> What needs to be done: Would you return the lines that run from the start of the data below to the line with "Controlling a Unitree", both included, exactly as written and without pictures?

*****

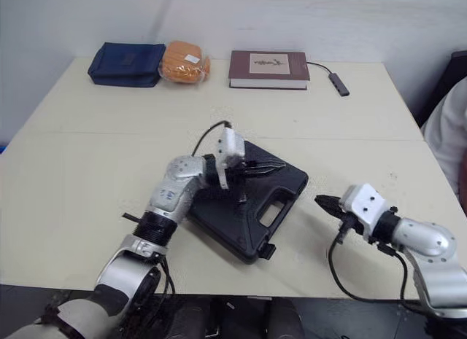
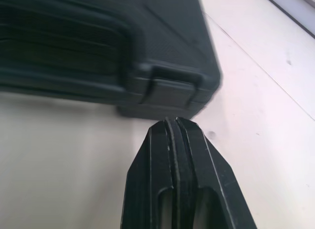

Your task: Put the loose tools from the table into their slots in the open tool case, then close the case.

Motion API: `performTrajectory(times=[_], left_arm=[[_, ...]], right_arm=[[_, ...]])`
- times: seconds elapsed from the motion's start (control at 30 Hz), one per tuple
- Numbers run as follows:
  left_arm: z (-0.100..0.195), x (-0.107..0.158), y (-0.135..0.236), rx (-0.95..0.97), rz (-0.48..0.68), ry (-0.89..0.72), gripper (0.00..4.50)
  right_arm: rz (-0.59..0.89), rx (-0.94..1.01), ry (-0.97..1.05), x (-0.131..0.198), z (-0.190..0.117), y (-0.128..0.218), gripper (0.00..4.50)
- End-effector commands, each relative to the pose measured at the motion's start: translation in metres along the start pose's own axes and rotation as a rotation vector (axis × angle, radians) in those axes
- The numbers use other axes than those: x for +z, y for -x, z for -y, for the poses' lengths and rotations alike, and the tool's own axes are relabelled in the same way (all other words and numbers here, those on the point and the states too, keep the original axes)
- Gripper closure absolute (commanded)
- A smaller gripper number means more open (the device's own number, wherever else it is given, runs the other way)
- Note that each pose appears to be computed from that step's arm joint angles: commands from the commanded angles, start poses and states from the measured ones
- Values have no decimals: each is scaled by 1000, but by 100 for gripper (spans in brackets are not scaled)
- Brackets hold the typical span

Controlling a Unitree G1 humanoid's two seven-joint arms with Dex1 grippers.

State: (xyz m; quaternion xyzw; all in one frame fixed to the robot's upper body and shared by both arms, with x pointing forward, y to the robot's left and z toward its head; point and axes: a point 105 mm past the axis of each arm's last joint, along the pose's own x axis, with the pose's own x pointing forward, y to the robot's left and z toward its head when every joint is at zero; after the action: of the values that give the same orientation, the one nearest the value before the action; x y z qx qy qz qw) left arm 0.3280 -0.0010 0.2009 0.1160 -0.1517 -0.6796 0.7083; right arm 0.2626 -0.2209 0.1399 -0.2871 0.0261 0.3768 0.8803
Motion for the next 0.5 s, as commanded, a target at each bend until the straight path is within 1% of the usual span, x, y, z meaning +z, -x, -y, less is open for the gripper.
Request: performTrajectory(times=[0.03,0.2,0.33,0.5], left_arm=[[19,16,11,-110,16,-62,445],[48,3,29,-237,-99,-121,445],[54,-5,32,-177,-133,-63,445],[78,-14,34,-220,-185,-49,445]], right_arm=[[65,2,14,14,-7,12,450],[70,7,-31,11,-21,19,450],[24,60,-3,-1,-44,18,450],[40,101,-40,-4,-65,12,450]])
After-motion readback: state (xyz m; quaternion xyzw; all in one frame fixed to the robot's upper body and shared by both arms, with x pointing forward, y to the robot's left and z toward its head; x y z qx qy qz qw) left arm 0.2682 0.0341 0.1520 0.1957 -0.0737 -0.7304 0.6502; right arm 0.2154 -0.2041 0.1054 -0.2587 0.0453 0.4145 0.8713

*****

> Result for this exercise:
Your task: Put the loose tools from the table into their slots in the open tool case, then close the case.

Motion API: `performTrajectory(times=[_], left_arm=[[_, ...]], right_arm=[[_, ...]])`
- times: seconds elapsed from the motion's start (control at 30 Hz), one per tuple
- Numbers run as follows:
  left_arm: z (-0.100..0.195), x (-0.107..0.158), y (-0.135..0.236), rx (-0.95..0.97), rz (-0.48..0.68), ry (-0.89..0.72), gripper (0.00..4.50)
  right_arm: rz (-0.59..0.89), rx (-0.94..1.01), ry (-0.97..1.05), x (-0.131..0.198), z (-0.190..0.117), y (-0.128..0.218), gripper (0.00..4.50)
- End-effector commands, each relative to the pose measured at the motion's start: translation in metres along the start pose's own axes and rotation as a rotation vector (axis × angle, radians) in those axes
- The numbers use other axes than those: x for +z, y for -x, z for -y, for the poses' lengths and rotations alike, and the tool's own axes are relabelled in the same way (all other words and numbers here, those on the point and the states too, keep the original axes)
- Gripper closure absolute (commanded)
- A smaller gripper number means more open (the device's own number, wherever else it is given, runs the other way)
- Note that each pose appears to be computed from that step's arm joint angles: commands from the commanded angles, start poses and states from the measured ones
- Values have no decimals: each is scaled by 1000, but by 100 for gripper (spans in brackets are not scaled)
- Brackets hold the typical span

Controlling a Unitree G1 humanoid's two seven-joint arms with Dex1 grippers.

No more output is needed here.